When I made it down to within eyesight of Lake Josephine, I somehow missed the trail junction for the Josephine Walk Trail, so I wound up continuing on the Josephine North Shore Trail. This trail was exposed to the sun and wasn’t as flat nor as downhill as I have liked, but it was still scenic and peaceful nonetheless (it was noticeably quieter than the Grinnell Glacier Trail). It would be another 1.3 miles of hiking along the North Shore Trail before I returned to the intersection with the trail linking the Swiftcurrent Lake Boat Dock and the Lake Josephine Boat Dock. I then continued hiking around the eastern shores of Swiftcurrent Lake for the remaining mile eventually arriving at the Swiftcurrent Loop Trailhead right by the far southern end of the Many Glacier Hotel. This stretch of trail offered some panoramic views northwards across Swiftcurrent Lake while passing by some residences that might be for park staff. Anyways, that was the conclusion of my hike, and I managed to make it back just in time to have a dinner at the Many Glacier Hotel and before the thunderstorms started to dump their load on the area.
For all intents and purposes, the nearest trailhead for the Grinnell Glacier hike was from the Swiftcurrent Lake Loop Trailhead by the Many Glacier Hotel. The hotel also had a boat dock right at the eastern shores of Swiftcurrent Lake. To get here from the Many Glacier Road turnoff at Babb, we drove west for about 11.3 miles to the turnoff for Many Glacier Hotel on the left. Then, we turned left onto that turnoff and drove to the fairly large parking lot for the Many Glacier Hotel another quarter-mile or so further.

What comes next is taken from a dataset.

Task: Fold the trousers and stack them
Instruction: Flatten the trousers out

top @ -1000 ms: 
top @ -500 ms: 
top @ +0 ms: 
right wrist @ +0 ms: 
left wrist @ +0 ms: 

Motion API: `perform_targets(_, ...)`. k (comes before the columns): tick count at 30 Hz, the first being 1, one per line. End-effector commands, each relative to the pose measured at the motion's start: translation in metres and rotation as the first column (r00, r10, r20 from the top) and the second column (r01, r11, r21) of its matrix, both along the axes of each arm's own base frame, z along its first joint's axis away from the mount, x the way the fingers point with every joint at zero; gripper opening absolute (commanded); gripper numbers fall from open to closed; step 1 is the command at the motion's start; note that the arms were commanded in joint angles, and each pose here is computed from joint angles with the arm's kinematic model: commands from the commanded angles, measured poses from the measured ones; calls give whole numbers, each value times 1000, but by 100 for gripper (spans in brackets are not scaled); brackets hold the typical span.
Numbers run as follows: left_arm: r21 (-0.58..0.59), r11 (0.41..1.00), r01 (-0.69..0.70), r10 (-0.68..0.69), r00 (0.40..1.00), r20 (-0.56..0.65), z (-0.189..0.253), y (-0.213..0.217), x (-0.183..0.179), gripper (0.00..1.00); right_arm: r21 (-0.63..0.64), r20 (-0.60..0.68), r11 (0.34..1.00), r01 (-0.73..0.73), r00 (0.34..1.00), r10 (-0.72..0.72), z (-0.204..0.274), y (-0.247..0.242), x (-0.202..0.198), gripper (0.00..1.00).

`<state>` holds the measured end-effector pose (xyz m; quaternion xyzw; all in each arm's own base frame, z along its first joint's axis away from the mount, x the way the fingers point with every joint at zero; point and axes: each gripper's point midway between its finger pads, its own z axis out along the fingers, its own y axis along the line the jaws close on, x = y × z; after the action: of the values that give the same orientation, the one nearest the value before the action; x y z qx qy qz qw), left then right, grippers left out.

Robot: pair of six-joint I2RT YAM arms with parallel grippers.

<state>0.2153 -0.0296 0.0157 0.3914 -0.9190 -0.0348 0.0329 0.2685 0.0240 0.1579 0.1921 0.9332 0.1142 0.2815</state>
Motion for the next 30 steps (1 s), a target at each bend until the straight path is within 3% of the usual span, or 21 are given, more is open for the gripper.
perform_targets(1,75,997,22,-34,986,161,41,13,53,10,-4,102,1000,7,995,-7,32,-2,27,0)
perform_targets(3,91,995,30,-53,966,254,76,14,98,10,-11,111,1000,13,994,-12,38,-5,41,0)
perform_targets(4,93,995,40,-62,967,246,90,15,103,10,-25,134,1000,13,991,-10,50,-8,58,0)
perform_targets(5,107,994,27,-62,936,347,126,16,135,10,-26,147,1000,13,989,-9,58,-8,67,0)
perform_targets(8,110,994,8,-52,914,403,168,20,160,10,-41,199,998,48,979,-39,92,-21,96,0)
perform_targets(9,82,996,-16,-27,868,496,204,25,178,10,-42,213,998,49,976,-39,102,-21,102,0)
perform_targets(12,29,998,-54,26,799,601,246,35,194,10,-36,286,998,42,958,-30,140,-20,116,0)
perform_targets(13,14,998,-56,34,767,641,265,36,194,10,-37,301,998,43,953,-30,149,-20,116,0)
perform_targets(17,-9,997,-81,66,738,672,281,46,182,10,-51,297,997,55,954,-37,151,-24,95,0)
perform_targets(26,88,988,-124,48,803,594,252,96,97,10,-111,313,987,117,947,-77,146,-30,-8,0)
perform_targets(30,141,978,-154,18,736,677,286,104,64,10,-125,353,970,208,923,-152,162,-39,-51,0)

As for driving the Many Glacier Road, we do have to warn you that its road surface (at least as of our visit in August 2017) was pretty rough with potholes and hastily patched sections of water damage, which further reinforced our suspicion that Glacier National Park lacked the funds to keep up with the necessary maintenance to keep the park accessible to the general public.
For additional context, Babb was 209 miles (3.5 hours drive) north of Helena. Across the US-Canada border, Babb was 38 miles (an hour drive; not counting border delays) southeast of Waterton and 171 miles (under 3 hours) south of Calgary.